Het eindproduct had de grootte van een bureau, woog 700 pond, had meer dan 300 vacuümbuizen en bevatte een mijl draad. Het zou ongeveer één bewerking per 15 seconden kunnen berekenen. Tegenwoordig kunnen computers 150 miljard bewerkingen in 15 seconden berekenen. De computer was te groot om overal naartoe te gaan en bleef in de kelder van de natuurkundeafdeling.
De Tweede Wereldoorlog begon in december 1941 en het werk op de computer kwam tot stilstand. Hoewel Iowa State College een patentadvocaat uit Chicago had ingehuurd, Richard R. Trexler, werd het patenteren van het ABC nooit voltooid. De oorlogsinspanning verhinderde dat John Atanasoff het patentproces kon voltooien en verder werk op de computer kon doen.
Atanasoff verliet de staat Iowa met verlof voor een defensiegerelateerde functie bij het Naval Ordnance Laboratory in Washington, DC Clifford Berry accepteerde een defensiegerelateerde baan in Californië. Tijdens een van zijn terugkerende bezoeken aan de staat Iowa in 1948 was Atanasoff verrast en teleurgesteld toen hij hoorde dat het ABC uit het gebouw voor natuurkunde was verwijderd en ontmanteld. Noch hij noch Clifford Berry waren op de hoogte gebracht dat de computer zou worden vernietigd. Slechts enkele delen van de computer zijn opgeslagen.

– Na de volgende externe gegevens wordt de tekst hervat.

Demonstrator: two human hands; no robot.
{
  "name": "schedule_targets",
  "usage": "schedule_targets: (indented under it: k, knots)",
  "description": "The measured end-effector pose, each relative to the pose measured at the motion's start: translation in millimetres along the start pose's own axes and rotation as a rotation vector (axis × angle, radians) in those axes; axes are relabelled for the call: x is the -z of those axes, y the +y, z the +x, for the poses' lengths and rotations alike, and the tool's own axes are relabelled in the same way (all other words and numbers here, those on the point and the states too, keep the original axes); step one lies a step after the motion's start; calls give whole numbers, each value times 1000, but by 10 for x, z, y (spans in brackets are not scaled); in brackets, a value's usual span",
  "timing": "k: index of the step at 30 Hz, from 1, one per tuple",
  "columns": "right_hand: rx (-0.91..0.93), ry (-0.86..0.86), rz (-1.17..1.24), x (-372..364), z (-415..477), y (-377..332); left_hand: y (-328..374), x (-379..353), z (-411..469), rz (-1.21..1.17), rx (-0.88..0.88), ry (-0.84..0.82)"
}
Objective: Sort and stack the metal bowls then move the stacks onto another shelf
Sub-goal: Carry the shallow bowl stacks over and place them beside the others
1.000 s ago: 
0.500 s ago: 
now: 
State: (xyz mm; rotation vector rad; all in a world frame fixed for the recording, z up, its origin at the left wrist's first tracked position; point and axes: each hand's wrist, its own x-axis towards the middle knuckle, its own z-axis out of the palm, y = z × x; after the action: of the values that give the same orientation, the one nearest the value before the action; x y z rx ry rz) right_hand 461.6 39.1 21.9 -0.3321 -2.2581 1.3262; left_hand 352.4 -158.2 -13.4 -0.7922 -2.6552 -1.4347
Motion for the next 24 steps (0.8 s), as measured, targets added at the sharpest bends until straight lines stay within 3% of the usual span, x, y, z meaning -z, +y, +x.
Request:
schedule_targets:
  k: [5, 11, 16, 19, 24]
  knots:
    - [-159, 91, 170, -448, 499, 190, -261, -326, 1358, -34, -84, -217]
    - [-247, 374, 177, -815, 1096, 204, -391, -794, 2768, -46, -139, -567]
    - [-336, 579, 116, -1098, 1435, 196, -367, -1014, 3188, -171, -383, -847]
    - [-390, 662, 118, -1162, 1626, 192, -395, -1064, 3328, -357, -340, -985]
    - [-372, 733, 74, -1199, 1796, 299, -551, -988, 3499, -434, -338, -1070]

Presper Eckert en John Mauchly ontvingen als eerste een patent voor een digitaal computerapparaat, de ENIAC-computer. Een inbreukprocedure op 1973, Sperry Rand tegen Honeywell, vernietigde het ENIAC-patent als een afgeleide van de uitvinding van Atanasoff. Dit was de bron voor de opmerking van Atanasoff dat er genoeg eer is voor iedereen in het veld. Hoewel Eckert en Mauchly het meeste krediet ontvingen voor het uitvinden van de eerste elektronisch-digitale computer, zeggen historici nu dat de Atanasoff-Berry Computer de eerste was.
"Het was op een avond van scotch en 100 mph autoritten," vertelde John Atanasoff ook aan verslaggevers, "toen het concept kwam voor een elektronisch aangedreven machine die base-two binaire getallen zou gebruiken in plaats van de traditionele base-10 nummers, condensors voor geheugen en een regeneratief proces om geheugenverlies door elektrische storingen te voorkomen. "
Atanasoff schreef de meeste concepten van de eerste moderne computer op de achterkant van een servet. Hij was dol op snelle auto's en scotch. Hij stierf aan een beroerte in juni 1995 in zijn huis in Maryland.